Eurotunnel has applied for legal protection from its creditors after last-ditch talks aimed at averting its bankruptcy broke up without agreement. The Channel Tunnel operator has asked a French court to freeze its debts to enable it to continue operating while a Judge tries to mediate a solution. It has been trying to persuade its bondholders to back a deal to cut its 8.7bn euros (£6.2bn) debt pile in half. But a dissident group of creditors has refused to support the proposals.
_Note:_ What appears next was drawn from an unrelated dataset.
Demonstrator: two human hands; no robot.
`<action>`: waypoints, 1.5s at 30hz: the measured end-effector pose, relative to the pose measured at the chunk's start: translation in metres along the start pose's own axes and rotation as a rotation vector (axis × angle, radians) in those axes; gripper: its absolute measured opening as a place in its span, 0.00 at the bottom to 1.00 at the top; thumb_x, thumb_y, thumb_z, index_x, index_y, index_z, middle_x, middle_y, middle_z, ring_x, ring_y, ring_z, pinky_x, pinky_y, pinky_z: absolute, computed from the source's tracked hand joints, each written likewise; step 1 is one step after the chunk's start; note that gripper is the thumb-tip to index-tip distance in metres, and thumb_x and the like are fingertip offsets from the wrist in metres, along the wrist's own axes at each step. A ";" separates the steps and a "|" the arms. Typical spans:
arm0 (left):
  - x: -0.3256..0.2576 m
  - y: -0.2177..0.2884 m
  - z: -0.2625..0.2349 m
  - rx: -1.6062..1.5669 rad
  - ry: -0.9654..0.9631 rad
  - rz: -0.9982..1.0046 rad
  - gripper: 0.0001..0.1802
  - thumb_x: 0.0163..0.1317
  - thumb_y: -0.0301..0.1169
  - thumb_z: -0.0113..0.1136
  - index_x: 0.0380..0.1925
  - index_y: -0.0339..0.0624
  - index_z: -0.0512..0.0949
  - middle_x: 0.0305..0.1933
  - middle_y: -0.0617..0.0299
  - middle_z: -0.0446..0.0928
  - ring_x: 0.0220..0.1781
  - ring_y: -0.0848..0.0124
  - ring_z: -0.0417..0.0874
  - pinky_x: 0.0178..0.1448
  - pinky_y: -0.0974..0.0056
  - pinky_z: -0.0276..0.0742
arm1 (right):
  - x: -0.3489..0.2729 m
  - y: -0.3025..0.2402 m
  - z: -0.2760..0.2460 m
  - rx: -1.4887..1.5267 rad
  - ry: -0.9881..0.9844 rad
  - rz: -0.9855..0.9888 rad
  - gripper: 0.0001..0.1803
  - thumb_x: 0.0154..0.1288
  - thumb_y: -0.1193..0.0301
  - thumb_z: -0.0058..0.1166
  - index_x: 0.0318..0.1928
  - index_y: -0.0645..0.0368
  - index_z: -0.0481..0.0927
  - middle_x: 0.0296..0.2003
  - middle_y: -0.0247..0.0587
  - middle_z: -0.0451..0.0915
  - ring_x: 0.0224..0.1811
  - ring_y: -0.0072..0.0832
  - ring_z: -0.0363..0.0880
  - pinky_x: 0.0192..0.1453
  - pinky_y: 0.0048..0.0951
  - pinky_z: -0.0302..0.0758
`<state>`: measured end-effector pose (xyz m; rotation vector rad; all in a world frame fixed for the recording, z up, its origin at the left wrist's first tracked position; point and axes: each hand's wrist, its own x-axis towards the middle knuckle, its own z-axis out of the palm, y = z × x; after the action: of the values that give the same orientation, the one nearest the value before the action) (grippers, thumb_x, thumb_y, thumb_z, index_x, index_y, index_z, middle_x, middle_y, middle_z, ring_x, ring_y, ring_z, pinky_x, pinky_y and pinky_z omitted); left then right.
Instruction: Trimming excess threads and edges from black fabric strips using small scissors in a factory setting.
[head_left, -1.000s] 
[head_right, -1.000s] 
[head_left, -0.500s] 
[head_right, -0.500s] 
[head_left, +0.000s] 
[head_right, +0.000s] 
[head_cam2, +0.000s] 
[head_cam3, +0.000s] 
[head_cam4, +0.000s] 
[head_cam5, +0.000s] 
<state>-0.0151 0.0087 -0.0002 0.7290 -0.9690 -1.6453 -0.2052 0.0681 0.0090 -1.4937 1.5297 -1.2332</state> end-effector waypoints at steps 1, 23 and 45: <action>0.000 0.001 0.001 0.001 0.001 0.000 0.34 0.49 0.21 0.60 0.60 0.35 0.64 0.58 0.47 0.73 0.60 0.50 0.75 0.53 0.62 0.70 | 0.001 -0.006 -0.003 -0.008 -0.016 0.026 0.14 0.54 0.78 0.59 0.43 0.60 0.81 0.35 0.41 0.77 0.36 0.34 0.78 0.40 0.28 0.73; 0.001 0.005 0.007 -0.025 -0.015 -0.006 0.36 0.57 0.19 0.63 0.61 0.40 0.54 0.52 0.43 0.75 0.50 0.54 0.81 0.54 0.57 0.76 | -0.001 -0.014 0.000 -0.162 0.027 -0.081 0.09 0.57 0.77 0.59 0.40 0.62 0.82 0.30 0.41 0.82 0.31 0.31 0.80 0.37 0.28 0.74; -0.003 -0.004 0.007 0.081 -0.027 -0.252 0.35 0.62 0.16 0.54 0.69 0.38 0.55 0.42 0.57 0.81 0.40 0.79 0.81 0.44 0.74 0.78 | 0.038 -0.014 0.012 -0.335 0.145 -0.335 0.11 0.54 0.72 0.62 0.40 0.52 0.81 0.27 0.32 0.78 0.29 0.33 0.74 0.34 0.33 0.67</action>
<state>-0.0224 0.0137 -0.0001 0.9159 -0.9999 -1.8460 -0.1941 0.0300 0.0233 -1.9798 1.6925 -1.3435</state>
One reason cited for EuroTunnel's problems is a combination of lower-than-expected revenues from cross channel traffic:

The crisis at Eurotunnel has its origins in the construction of the channel tunnel, completed in 1994. The tunnel cost about 14bn euros ($17.7bn; £9.8bn) to build, but traffic has never been nearly as heavy as was originally forecast, hurting Eurotunnel's revenues.

Bloomberg notes that EuroTunnel is straining under a massive debt load of $11.4 Billion, Approximately 2/3 of the initial cost of the project. Reuters adds that the "engineering masterpiece" got off to a slow start, possibly dampening some of the initial enthusiasm for it. Still, this tunnel's problems seem modest in comparison to those with Boston's Big Dig, also known as the Central Artery/Tunnel Project (CA/T), a project I helped to pay for.

The Big Dig is the single most expensive highway project in American history. Although the project was estimated at $2.5 billion in 1985, when the last major highway section opened in December 2003, over $14.6 billion had been spent in federal and state tax dollars as of 2006.[citation needed] The project was replete with delays, arrests, escalating costs, leaks, poor execution and use of substandard materials. The Massachusetts Attorney General is demanding contractors refund taxpayers $108 million for "shoddy work."

And is that weren't bad enough, the expensive poorly-built tunnel is now closed, because of a recent fatal collapse:

The connector segment leading to the Ted Williams (I-90) tunnel is currently closed to deal with the collapse of a ceiling section that killed a woman (Milena Delvalle) riding as a passenger in the tunnel. "I don't think anyone can feel the tunnels are safe, given what happened this morning," Gov. Mitt Romney told a New England Cable News reporter after touring the accident site.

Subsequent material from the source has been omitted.